The Supreme Court of Canada (SCC) has upheld a Court of Appeal of Alberta decision that found that the Freedom of Information and Protection of Privacy Act does not empower the Information and Privacy Commissioner of Alberta to compel production of records in order to determine whether solicitor-client privilege has been properly claimed over records sought in an access to information request.
“We will have to work with various stakeholders to fully understand the implications of this decision. I will be writing to the Government of Alberta to provide options and a recommendation for how to proceed on this issue,” said Information and Privacy Commissioner Jill Clayton.
A number of cases before the courts and files before the Office of the Information and Privacy Commissioner involve records subject to claims of solicitor-client privilege. It is too early to say precisely how those matters will be dealt with until the implications of the SCC’s decision are fully understood. The office will continue to work with the parties involved in those cases to seek a resolution.
This case stemmed from a wrongful dismissal suit filed by a former employee against the University of Calgary. The former employee had requested certain records but the university claimed solicitor-client privilege over some of the records. The former employee asked the OIPC to review the university’s response to the access request in March 2009. The Adjudicator conducting an inquiry sent a notice to produce records to the university.
The university applied for judicial review of the notice to produce records.

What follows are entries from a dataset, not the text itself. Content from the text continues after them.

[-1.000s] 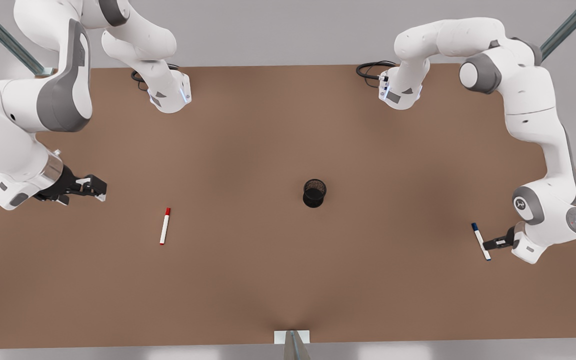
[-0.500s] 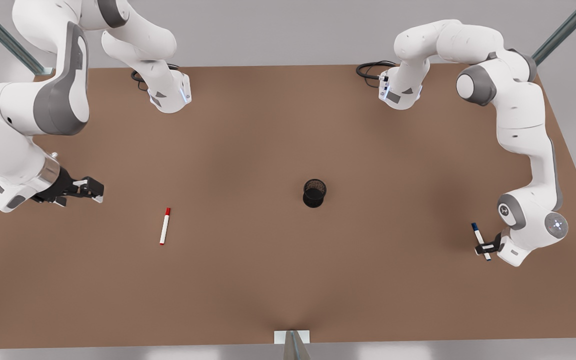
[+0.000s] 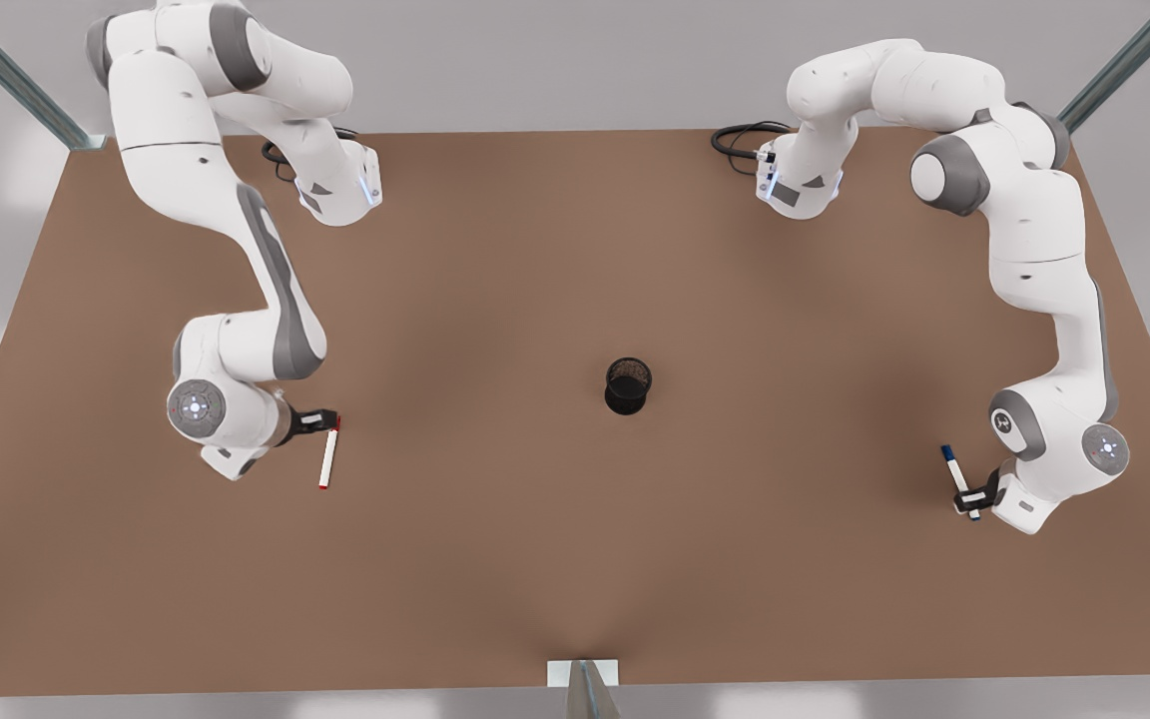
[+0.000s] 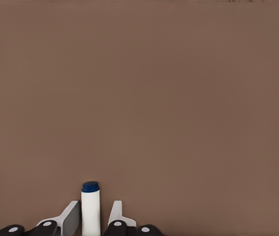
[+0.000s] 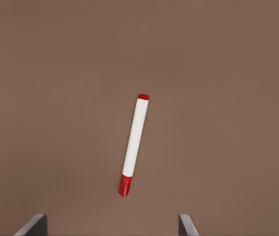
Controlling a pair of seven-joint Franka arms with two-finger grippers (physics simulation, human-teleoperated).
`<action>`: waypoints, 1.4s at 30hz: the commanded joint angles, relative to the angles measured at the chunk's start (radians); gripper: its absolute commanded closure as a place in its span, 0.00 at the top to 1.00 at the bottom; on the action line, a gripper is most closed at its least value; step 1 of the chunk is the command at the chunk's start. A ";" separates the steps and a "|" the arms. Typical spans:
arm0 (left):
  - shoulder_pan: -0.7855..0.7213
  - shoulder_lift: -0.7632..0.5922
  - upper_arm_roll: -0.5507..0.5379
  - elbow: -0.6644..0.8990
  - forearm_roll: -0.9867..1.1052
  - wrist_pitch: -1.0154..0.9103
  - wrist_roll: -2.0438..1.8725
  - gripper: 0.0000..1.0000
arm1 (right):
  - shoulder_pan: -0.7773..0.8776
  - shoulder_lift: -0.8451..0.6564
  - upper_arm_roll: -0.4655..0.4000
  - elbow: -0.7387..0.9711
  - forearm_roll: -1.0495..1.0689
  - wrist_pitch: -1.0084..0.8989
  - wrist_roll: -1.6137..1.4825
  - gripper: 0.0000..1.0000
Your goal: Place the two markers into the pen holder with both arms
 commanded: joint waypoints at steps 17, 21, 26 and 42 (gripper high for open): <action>-0.014 -0.196 -0.150 -0.004 -0.054 -0.289 0.017 0.21 | -0.013 0.213 -0.008 0.034 0.000 0.443 0.164 0.76; -0.029 -0.307 -0.328 -0.019 -0.290 -0.454 -0.007 0.21 | -0.013 0.227 -0.010 0.032 0.000 0.448 0.159 0.69; -0.196 -0.296 -0.433 -0.027 -0.602 -0.252 0.311 0.21 | -0.019 0.242 -0.010 0.029 -0.001 0.454 0.155 0.66; -0.267 -0.432 -0.508 -0.438 -1.349 0.149 1.389 0.21 | -0.012 0.236 -0.010 0.012 -0.026 0.439 0.161 0.40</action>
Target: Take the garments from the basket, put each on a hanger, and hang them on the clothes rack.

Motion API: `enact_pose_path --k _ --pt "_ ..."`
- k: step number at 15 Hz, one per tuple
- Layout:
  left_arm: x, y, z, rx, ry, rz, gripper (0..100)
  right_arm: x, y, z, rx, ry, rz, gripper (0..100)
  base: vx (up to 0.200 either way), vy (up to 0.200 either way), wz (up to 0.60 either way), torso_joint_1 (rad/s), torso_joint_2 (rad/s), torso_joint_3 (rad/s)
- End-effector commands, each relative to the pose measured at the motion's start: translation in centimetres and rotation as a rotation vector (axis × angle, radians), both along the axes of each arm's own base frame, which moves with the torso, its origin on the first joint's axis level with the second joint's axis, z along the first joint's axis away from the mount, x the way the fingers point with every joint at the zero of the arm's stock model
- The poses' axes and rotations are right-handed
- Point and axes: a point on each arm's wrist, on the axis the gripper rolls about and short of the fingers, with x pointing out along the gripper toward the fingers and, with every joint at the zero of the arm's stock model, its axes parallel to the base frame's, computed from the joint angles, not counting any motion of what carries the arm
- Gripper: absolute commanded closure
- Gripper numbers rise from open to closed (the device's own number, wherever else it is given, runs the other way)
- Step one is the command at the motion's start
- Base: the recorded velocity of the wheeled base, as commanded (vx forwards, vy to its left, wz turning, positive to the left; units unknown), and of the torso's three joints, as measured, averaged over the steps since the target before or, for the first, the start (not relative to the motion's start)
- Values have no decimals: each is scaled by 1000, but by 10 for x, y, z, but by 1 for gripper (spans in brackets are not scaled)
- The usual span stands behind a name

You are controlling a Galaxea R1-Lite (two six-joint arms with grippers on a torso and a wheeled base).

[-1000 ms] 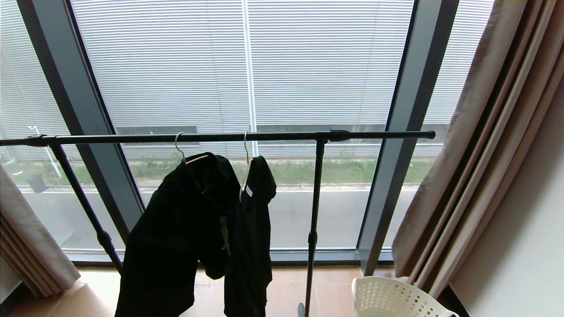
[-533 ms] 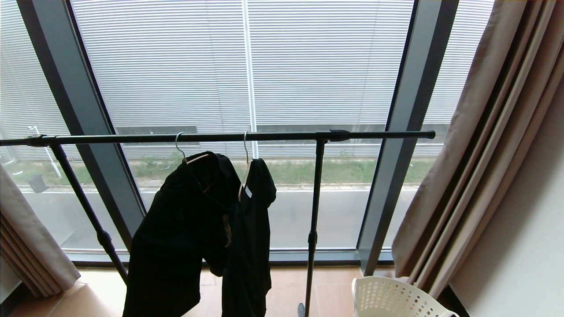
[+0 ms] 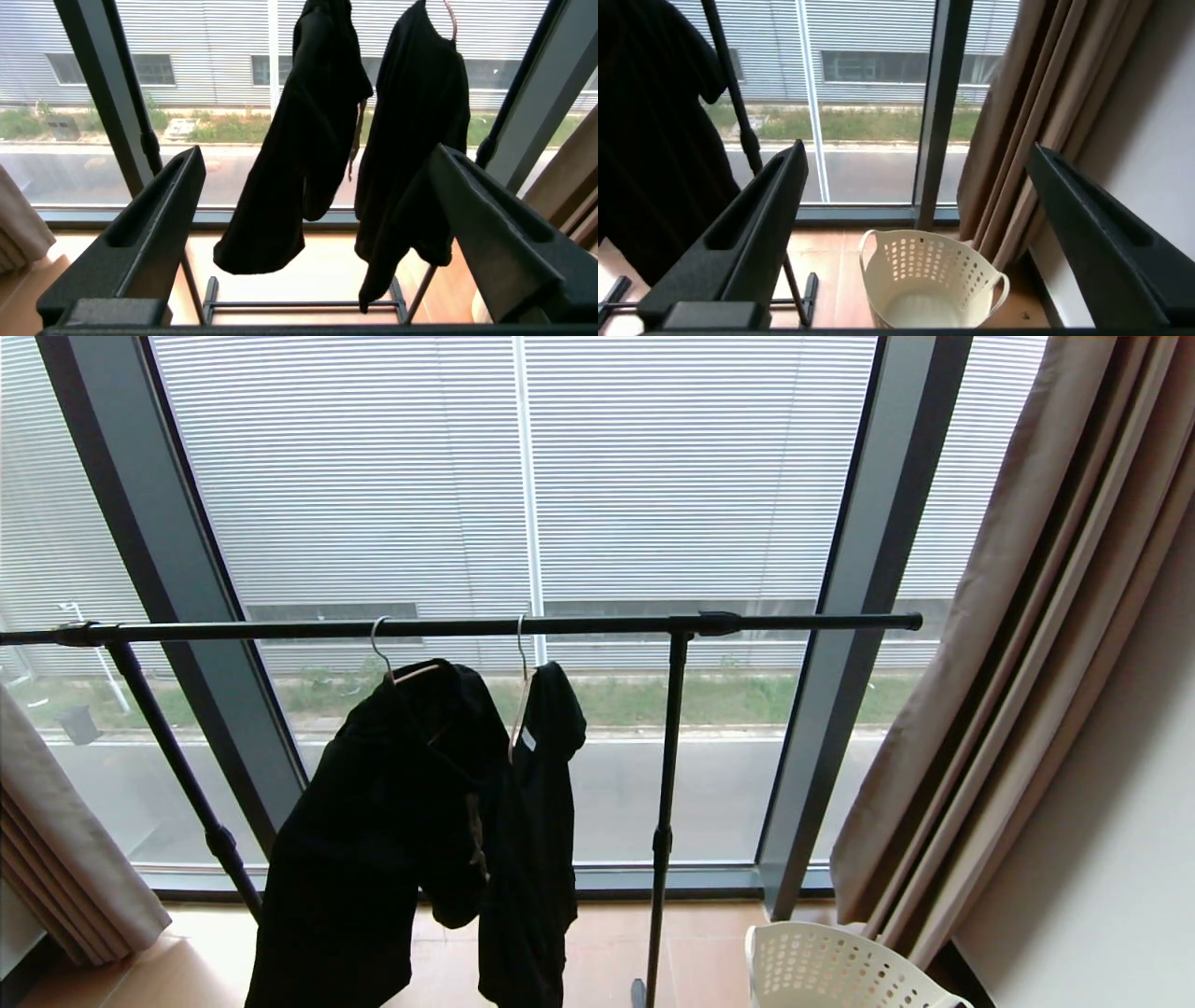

In November 2013, the Court of Queen’s Bench of Alberta found the Commissioner has the power to compel the production of records for which solicitor-client privilege has been claimed (docket #1001-16269).
On appeal by the university to the Court of Appeal of Alberta, the lower court’s decision was overturned in April 2015 (docket #1301-0368-AC).
The Information and Privacy Commissioner sought leave to appeal to the Supreme Court of Canada and was granted leave in October 2015.
The case was heard by the Supreme Court of Canada on April 1, 2016.